Which, if you’ve cared to follow me to here, brings me to my final point. I would like to suggest that democracy, right now, is set up to fail. Whilst business has successfully moved on from democracy’s ideological rejection of 20th century Communism and all its tenets – examples as already mentioned range from Google’s anti-American self-driving instincts to Apple’s anti-American centrally planned economy – democracy itself is mortally hidebound by its utter inability to contemplate a retread of a Soviet-style revolution.
All this time we’ve been saying that it’s business which should be more like democracy when, in reality, what we may have had is a democracy which business has fashioned to divide, conquer and keep meek.
Set up to fail, then? Is that a fair assertion? Have now-Communist-like businesspeople – now-Communist-like at least in their tools of choice – deliberately made democratic practitioners everywhere so terrified of committing the same revolutionary and disruptive acts that out of this conceptual cul-de-sac no Western democracy anywhere will ever manage to emerge?
Maybe not. Maybe so. Maybe, on reflection, we should park the possible reasons for why we’ve arrived at this place for just a few gentle moments.

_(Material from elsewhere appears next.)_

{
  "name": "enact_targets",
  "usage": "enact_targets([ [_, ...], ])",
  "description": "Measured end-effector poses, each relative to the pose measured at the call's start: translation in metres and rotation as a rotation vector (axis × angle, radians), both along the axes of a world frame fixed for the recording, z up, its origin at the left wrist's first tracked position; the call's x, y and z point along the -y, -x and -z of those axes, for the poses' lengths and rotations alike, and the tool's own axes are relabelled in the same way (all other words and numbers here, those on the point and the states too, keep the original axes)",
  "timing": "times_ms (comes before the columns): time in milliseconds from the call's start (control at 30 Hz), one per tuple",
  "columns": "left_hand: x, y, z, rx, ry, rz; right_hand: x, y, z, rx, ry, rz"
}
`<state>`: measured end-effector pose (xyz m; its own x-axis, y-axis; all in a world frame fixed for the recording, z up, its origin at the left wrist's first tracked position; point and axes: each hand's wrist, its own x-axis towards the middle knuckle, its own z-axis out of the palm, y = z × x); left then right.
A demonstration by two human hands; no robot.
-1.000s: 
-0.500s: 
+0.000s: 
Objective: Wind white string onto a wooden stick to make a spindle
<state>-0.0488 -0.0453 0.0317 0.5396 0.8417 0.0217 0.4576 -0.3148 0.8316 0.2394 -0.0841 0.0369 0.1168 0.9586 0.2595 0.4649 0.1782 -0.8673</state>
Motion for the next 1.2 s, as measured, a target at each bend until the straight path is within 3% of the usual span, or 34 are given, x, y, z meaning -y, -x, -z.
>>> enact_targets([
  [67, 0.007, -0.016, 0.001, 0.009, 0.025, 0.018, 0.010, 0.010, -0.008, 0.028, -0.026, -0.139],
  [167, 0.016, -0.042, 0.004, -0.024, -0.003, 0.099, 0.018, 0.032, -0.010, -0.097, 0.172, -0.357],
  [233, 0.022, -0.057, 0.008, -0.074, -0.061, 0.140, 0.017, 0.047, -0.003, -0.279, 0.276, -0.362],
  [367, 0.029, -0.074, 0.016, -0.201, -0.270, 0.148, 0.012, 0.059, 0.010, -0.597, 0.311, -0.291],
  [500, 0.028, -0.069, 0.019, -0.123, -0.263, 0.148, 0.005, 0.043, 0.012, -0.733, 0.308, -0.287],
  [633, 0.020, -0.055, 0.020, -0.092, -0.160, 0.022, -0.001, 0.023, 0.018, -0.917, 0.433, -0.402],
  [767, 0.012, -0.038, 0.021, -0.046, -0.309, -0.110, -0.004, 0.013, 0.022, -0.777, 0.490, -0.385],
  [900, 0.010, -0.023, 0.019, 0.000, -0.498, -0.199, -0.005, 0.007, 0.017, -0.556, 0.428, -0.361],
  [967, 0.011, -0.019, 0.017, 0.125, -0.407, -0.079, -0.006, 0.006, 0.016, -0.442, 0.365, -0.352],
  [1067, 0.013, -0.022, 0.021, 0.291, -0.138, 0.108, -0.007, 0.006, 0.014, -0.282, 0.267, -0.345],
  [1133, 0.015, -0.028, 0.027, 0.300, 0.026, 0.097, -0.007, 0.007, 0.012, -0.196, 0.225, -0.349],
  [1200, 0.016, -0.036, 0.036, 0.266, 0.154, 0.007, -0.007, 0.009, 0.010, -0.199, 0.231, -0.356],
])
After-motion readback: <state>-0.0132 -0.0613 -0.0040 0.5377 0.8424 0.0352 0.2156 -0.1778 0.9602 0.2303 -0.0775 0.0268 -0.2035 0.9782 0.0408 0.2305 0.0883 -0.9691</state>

For there may be a much bigger goal on the horizon. If we can convince the businesspeople who have already embraced this revised version of 20th century Communism I describe above to contemplate facilitating a similar move in our democratic institutions and environments, perhaps the “positive disruption” that I find myself voicing and calling for – in the same curious company today as Bill and Melinda Gates – can find a broader range of adepts and enthusiasts out there, and much sooner than we think.
As well as end up helping to save from global disintegration not only our species but also the democratic instincts which have so ennobled its political practice.